» **EXERCISE INPUT**:
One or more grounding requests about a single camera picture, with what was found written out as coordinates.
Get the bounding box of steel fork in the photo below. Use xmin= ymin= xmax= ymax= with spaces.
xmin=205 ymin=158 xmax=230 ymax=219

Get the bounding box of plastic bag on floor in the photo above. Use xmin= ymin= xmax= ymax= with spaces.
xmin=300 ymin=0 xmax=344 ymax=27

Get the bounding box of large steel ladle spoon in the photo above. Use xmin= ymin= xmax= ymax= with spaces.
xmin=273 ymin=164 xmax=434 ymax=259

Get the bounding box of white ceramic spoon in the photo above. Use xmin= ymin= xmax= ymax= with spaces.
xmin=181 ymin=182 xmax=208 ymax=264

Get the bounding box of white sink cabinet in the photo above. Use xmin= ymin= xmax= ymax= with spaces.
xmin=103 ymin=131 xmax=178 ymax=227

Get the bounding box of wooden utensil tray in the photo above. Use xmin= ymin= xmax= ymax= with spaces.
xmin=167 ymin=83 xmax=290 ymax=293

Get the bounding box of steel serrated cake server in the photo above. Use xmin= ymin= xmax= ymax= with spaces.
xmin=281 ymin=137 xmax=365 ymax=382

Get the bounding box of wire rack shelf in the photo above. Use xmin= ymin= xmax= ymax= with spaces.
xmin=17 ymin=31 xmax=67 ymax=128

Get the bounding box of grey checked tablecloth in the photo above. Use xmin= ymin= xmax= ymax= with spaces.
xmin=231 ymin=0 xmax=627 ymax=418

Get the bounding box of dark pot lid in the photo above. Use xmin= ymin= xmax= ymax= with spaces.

» **WHAT NEEDS TO BE DONE**:
Where the line containing "Get the bounding box of white sink" appears, start copying, and go on exactly through the last line of the data.

» **SOLVED EXERCISE**:
Get the bounding box of white sink cabinet in the photo above. Use xmin= ymin= xmax= ymax= with spaces.
xmin=103 ymin=131 xmax=178 ymax=227

Get the bounding box of wooden utensil tray in the photo above. Use xmin= ymin= xmax= ymax= with spaces.
xmin=167 ymin=83 xmax=290 ymax=293

Get the bounding box of steel serrated cake server in the photo above. Use xmin= ymin= xmax= ymax= with spaces.
xmin=281 ymin=137 xmax=365 ymax=382

Get the bounding box of wire rack shelf in the photo above. Use xmin= ymin= xmax= ymax= with spaces.
xmin=17 ymin=31 xmax=67 ymax=128

Get the bounding box of grey checked tablecloth in the photo above. Use xmin= ymin= xmax= ymax= with spaces.
xmin=231 ymin=0 xmax=627 ymax=418

Get the bounding box of dark pot lid in the photo above. Use xmin= ymin= xmax= ymax= with spaces.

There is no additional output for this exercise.